**WHAT TO DO**
The answer must be the full listing, written out exactly.

**INFORMATION SHOWN**
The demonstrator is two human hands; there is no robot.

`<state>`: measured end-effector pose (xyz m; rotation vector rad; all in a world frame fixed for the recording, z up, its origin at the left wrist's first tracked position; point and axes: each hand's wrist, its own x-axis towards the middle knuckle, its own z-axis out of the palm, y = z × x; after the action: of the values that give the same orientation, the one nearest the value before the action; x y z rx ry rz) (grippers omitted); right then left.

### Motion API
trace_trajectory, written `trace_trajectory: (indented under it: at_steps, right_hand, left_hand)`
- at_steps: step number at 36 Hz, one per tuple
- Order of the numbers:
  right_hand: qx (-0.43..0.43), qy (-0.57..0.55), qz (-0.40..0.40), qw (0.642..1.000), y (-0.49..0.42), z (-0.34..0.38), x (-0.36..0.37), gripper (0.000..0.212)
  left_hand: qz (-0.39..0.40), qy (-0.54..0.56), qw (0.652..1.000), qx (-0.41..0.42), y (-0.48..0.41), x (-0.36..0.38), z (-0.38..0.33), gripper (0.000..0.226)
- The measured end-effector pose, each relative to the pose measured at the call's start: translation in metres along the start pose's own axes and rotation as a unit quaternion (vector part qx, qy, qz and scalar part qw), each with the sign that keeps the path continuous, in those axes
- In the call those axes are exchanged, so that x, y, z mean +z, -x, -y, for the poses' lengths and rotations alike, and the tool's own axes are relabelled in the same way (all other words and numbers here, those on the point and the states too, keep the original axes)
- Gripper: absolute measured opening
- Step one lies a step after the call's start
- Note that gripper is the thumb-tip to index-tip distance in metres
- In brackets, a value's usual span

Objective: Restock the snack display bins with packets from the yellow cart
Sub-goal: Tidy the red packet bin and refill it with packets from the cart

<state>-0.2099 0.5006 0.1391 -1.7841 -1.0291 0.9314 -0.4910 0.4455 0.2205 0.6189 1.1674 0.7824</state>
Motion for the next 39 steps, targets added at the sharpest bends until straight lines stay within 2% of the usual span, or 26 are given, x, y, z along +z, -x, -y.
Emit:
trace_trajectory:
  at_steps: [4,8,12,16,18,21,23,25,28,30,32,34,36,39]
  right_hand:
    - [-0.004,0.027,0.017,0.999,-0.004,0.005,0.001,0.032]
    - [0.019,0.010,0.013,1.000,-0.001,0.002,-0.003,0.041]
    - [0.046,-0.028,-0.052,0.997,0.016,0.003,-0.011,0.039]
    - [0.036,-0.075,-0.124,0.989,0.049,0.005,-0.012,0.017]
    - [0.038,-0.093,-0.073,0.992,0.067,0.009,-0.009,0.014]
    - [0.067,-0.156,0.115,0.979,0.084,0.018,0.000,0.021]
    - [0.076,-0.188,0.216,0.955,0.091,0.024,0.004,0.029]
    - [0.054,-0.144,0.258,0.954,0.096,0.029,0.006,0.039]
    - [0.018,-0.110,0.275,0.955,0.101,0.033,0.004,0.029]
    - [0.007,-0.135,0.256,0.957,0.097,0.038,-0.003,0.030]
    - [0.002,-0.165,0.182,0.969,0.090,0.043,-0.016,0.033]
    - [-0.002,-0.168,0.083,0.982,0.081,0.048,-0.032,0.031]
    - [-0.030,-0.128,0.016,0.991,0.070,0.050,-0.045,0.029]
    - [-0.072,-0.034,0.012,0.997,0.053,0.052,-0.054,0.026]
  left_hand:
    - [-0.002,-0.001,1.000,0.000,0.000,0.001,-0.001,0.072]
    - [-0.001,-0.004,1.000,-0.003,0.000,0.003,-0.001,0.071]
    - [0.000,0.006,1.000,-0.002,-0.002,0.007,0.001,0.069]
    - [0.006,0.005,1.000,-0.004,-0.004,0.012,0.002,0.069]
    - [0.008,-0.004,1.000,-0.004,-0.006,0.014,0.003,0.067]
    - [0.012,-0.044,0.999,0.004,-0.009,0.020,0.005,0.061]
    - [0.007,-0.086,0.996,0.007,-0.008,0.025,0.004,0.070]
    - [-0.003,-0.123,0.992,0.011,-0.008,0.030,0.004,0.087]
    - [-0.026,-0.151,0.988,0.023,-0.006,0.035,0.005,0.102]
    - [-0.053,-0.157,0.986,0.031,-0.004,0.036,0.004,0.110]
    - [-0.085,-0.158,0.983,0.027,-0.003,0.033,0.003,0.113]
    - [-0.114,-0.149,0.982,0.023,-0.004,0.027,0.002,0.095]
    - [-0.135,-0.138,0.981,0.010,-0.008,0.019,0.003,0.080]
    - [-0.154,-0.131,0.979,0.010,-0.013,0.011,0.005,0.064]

**RESPONSE TO THIS EXERCISE**
The demonstrator is two human hands; there is no robot.

`<state>`: measured end-effector pose (xyz m; rotation vector rad; all in a world frame fixed for the recording, z up, its origin at the left wrist's first tracked position; point and axes: each hand's wrist, its own x-axis towards the middle knuckle, its own z-axis out of the palm, y = z × x; after the action: of the values that give the same orientation, the one nearest the value before the action; x y z rx ry rz) (grippers omitted); right then left.

### Motion API
trace_trajectory, written `trace_trajectory: (indented under it: at_steps, right_hand, left_hand)`
- at_steps: step number at 36 Hz, one per tuple
- Order of the numbers:
  right_hand: qx (-0.43..0.43), qy (-0.57..0.55), qz (-0.40..0.40), qw (0.642..1.000), y (-0.49..0.42), z (-0.34..0.38), x (-0.36..0.37), gripper (0.000..0.212)
  left_hand: qz (-0.39..0.40), qy (-0.54..0.56), qw (0.652..1.000), qx (-0.41..0.42), y (-0.48..0.41), x (-0.36..0.38), z (-0.38..0.33), gripper (0.000..0.226)
- The measured end-effector pose, each relative to the pose measured at the call's start: translation in metres along the start pose's own axes and rotation as a unit quaternion (vector part qx, qy, qz and scalar part qw), each with the sign that keeps the path continuous, in those axes
- In the call those axes are exchanged, so that x, y, z mean +z, -x, -y, for the poses' lengths and rotations alike, and the tool's own axes are relabelled in the same way (all other words and numbers here, those on the point and the states too, keep the original axes)
- Gripper: absolute measured opening
- Step one lies a step after the call's start
- Note that gripper is the thumb-tip to index-tip distance in metres
- In brackets, a value's usual span

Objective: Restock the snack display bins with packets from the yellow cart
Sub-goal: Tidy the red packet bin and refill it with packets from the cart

<state>-0.2099 0.5006 0.1391 -1.7841 -1.0291 0.9314 -0.4910 0.4455 0.2205 0.6189 1.1674 0.7824</state>
Motion for the next 39 steps, targets added at the sharpest bends until straight lines stay within 2% of the usual span, or 26 are given, x, y, z along +z, -x, -y.
Emit:
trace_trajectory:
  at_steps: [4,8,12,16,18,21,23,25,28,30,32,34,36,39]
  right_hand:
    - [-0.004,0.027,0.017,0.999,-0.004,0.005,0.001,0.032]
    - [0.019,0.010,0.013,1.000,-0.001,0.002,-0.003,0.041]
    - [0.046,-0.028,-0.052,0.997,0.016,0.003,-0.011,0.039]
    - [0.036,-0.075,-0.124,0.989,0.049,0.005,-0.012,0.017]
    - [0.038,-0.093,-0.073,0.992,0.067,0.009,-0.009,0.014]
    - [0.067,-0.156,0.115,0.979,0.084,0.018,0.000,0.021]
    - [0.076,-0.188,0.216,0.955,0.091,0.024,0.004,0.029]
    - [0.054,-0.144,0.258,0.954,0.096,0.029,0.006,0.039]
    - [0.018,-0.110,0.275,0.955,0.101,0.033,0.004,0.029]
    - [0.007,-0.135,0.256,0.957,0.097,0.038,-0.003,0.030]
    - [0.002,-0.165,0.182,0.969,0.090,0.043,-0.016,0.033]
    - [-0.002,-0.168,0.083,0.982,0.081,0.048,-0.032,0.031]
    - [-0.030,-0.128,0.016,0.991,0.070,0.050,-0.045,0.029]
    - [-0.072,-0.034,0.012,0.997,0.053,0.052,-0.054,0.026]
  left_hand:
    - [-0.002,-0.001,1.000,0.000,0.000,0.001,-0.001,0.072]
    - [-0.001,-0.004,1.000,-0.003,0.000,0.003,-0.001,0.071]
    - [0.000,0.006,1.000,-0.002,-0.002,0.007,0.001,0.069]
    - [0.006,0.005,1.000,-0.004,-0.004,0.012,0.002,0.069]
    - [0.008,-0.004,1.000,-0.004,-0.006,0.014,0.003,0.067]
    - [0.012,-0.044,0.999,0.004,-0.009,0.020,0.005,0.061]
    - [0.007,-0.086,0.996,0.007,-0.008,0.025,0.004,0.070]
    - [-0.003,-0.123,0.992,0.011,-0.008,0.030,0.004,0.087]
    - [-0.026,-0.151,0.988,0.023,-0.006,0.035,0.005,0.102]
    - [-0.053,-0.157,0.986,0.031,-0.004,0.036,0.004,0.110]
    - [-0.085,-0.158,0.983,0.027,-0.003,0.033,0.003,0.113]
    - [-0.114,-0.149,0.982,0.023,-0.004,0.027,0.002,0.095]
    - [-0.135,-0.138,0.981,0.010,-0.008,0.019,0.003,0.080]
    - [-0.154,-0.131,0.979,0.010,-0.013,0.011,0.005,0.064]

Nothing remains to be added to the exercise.